MATERIAL SUPPLIED Block Start

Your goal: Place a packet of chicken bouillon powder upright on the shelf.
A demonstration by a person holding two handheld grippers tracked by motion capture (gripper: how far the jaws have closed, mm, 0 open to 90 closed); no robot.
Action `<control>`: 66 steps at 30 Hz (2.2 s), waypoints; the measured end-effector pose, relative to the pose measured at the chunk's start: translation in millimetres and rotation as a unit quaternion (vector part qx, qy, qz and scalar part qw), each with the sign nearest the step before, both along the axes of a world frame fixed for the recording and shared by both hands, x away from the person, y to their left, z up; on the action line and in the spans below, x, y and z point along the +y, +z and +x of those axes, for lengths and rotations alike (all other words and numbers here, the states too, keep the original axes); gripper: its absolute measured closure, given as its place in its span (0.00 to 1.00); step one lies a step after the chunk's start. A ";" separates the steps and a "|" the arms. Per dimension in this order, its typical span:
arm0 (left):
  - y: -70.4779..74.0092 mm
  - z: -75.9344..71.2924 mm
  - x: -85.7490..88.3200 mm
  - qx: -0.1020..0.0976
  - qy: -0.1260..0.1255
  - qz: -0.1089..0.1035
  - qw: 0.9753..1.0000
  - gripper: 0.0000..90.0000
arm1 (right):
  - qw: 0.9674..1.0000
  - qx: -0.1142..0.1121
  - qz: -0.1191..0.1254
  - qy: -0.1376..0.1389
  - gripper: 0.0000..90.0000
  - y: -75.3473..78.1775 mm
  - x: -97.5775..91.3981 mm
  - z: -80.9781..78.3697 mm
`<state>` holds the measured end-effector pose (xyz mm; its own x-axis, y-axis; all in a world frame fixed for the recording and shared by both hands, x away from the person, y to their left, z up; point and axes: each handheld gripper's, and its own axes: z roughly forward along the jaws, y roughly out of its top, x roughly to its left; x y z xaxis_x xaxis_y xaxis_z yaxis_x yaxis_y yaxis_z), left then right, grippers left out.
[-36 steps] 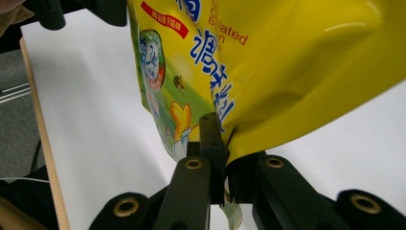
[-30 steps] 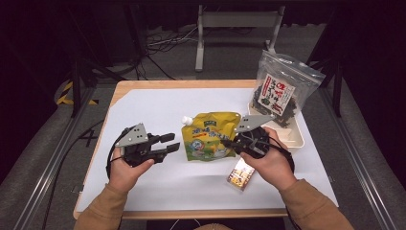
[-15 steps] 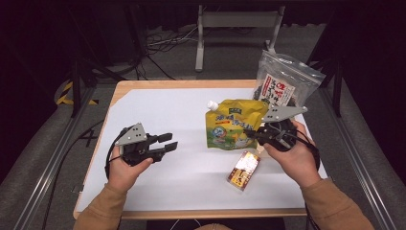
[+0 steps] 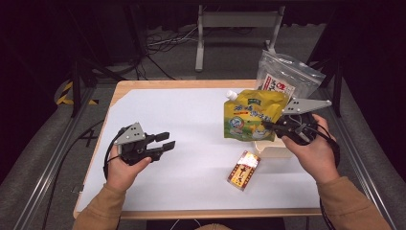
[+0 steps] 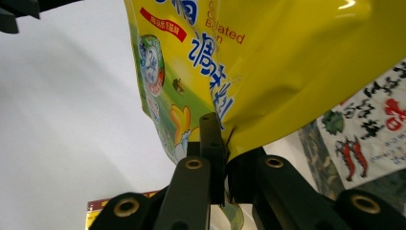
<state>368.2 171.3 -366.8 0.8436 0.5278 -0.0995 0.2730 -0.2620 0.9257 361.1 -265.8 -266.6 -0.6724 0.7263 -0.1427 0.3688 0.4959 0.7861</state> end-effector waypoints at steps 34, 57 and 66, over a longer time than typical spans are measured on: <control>-3.1 2.5 1.8 0.004 0.010 -0.003 1.000 0.63 | 0.995 0.003 -0.007 -0.096 0.97 1.7 -63.2 8.8; -5.7 3.9 -0.9 0.006 0.009 0.002 1.000 0.62 | 0.994 0.014 -0.006 -0.106 0.97 -21.3 -77.6 23.1; -6.4 3.3 -2.1 0.012 0.009 0.000 1.000 0.62 | 0.994 0.018 -0.015 -0.103 0.97 -34.7 -75.3 30.2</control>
<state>371.5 169.3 -373.1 0.8311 0.5432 -0.1193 0.2992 -0.2559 0.9192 391.2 -341.2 -301.3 -0.5154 0.8446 -0.1450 0.4933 0.4307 0.7558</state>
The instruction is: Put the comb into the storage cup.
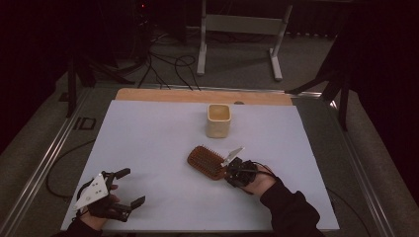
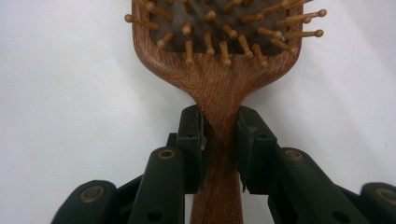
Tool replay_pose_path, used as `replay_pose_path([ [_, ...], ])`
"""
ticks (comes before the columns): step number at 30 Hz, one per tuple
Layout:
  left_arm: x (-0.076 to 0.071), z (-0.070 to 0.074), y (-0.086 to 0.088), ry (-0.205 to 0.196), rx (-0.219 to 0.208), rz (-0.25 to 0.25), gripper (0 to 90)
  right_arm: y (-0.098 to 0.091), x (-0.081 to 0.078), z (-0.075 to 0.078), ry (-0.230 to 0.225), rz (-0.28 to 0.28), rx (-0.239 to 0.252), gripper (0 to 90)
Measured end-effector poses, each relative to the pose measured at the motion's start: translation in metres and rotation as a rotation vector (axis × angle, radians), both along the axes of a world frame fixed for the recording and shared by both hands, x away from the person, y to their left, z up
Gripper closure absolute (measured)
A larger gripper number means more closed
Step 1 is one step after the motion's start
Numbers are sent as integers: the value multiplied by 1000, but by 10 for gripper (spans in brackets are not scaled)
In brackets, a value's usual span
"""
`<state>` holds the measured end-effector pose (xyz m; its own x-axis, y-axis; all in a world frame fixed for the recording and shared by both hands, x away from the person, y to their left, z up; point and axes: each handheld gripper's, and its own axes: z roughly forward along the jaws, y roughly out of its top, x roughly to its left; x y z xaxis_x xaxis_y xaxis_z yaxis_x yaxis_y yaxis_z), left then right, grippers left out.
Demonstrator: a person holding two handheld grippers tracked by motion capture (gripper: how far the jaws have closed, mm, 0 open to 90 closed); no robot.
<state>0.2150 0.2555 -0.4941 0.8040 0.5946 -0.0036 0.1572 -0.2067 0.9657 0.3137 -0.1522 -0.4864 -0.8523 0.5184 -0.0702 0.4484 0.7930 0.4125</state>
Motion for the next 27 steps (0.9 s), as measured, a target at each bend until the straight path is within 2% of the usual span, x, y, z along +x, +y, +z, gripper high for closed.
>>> replay_pose_path([
  [1, 0, 0, 0, 0, 0, 0, 1, 0, 0, 0, 0, 0, 0, 731],
  [2, 0, 0, 0, -1, -2, 1, 1, -1, -4, 2, -11, -3, 37, 731],
  [3, 0, 0, 0, -1, -2, 1, 1, -1, -4, 2, -11, -3, 37, 731],
  [4, 0, 0, 0, 0, -2, 2, 1, -3, -7, 4, -32, -15, 71, 731],
  [5, 0, 0, 0, 0, -2, 2, 1, -3, -7, 4, -32, -15, 71, 731],
  [6, 0, 0, 0, 0, 1, 1, 1, -5, -10, 7, -63, -28, 94, 732],
  [7, 0, 0, 0, 0, 1, 1, 1, -5, -10, 7, -63, -28, 94, 732],
  [8, 0, 0, 0, 1, 0, 0, 1, -9, -13, 9, -85, -31, 135, 732],
  [10, 0, 0, 0, 1, -1, 2, 1, -11, -16, 10, -98, -41, 168, 731],
  [11, 0, 0, 0, 1, -1, 2, 1, -11, -16, 10, -98, -41, 168, 731],
  [12, 0, 0, 0, 1, -2, 2, 1, -13, -18, 11, -88, -37, 196, 731],
  [13, 0, 0, 0, 1, 0, 2, 1, -14, -20, 10, -83, -34, 203, 731],
  [17, 0, -1, -1, 3, -1, 2, 1, -17, -25, 8, -104, -54, 228, 731],
  [18, 0, 0, -1, 3, -1, 3, 1, -21, -27, 7, -121, -75, 264, 731],
  [19, 0, 0, -1, 3, -1, 3, 1, -21, -27, 7, -121, -75, 264, 731],
  [20, 1, -1, -1, 5, -4, 5, 1, -24, -30, 7, -141, -84, 294, 731],
  [23, 1, -1, -1, 6, -2, 5, 1, -26, -32, 8, -142, -71, 301, 731],
  [25, 1, -1, -2, 7, -2, 3, 1, -26, -35, 7, -157, -73, 294, 731],
  [27, 1, -1, -2, 6, -1, 3, 1, -28, -39, 6, -193, -97, 307, 730],
])
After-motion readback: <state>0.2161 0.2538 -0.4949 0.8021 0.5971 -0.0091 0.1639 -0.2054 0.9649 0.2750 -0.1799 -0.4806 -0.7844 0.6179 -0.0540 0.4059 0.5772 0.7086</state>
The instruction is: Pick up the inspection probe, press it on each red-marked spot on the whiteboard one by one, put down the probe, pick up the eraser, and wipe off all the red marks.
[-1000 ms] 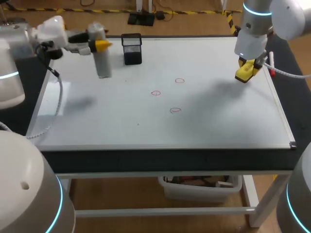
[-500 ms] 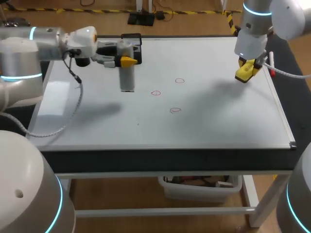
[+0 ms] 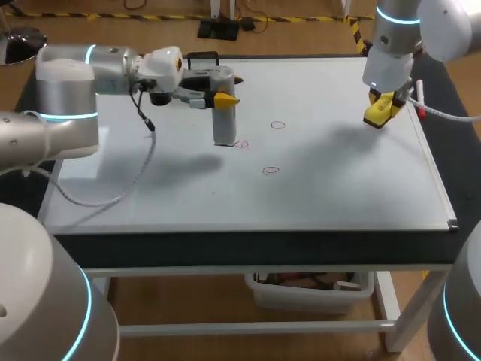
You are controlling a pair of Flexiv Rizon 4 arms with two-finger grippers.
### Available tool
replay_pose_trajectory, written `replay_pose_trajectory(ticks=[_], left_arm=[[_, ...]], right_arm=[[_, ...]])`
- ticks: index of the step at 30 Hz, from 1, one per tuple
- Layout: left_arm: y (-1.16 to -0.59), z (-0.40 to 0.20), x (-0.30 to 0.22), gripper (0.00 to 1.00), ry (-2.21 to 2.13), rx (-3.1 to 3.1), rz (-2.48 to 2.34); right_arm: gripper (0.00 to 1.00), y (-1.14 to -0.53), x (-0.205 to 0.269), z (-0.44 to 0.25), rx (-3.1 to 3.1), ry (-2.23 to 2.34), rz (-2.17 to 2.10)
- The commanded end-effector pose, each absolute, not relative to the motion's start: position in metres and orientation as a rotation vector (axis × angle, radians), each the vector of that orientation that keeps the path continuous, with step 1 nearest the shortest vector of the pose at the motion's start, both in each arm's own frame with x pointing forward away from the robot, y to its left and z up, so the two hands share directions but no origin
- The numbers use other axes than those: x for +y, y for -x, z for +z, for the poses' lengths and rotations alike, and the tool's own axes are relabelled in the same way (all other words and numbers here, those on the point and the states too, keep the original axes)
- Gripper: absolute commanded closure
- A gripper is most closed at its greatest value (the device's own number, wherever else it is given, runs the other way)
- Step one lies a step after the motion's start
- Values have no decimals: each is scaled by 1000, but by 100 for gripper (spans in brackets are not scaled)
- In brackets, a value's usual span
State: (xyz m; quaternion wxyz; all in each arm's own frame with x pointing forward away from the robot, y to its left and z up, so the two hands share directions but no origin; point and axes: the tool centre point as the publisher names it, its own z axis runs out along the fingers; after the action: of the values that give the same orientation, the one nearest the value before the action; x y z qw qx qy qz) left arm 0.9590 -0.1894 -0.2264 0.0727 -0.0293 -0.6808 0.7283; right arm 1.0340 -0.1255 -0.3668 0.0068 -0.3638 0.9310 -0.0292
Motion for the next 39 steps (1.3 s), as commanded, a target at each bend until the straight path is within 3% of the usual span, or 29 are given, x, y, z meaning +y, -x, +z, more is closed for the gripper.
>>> replay_pose_trajectory(ticks=[1,39], left_arm=[[-968,-236,-205,100,232,-1945,2136],[-995,-271,-219,100,200,-1952,2123]], right_arm=[[100,-1036,-126,-366,2916,1142,-95],[100,-1036,-126,-366,2916,1142,-95]])
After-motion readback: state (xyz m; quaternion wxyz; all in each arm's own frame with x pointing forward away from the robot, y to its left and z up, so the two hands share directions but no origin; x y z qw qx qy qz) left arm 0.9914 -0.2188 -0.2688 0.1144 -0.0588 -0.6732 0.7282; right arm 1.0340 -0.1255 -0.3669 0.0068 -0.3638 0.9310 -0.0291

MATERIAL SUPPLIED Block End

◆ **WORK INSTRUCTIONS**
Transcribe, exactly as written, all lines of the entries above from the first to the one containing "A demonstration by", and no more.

◆ **EXERCISE ANSWER**
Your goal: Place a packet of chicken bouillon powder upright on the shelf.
A demonstration by a person holding two handheld grippers tracked by motion capture (gripper: how far the jaws have closed, mm, 0 open to 90 closed); no robot.

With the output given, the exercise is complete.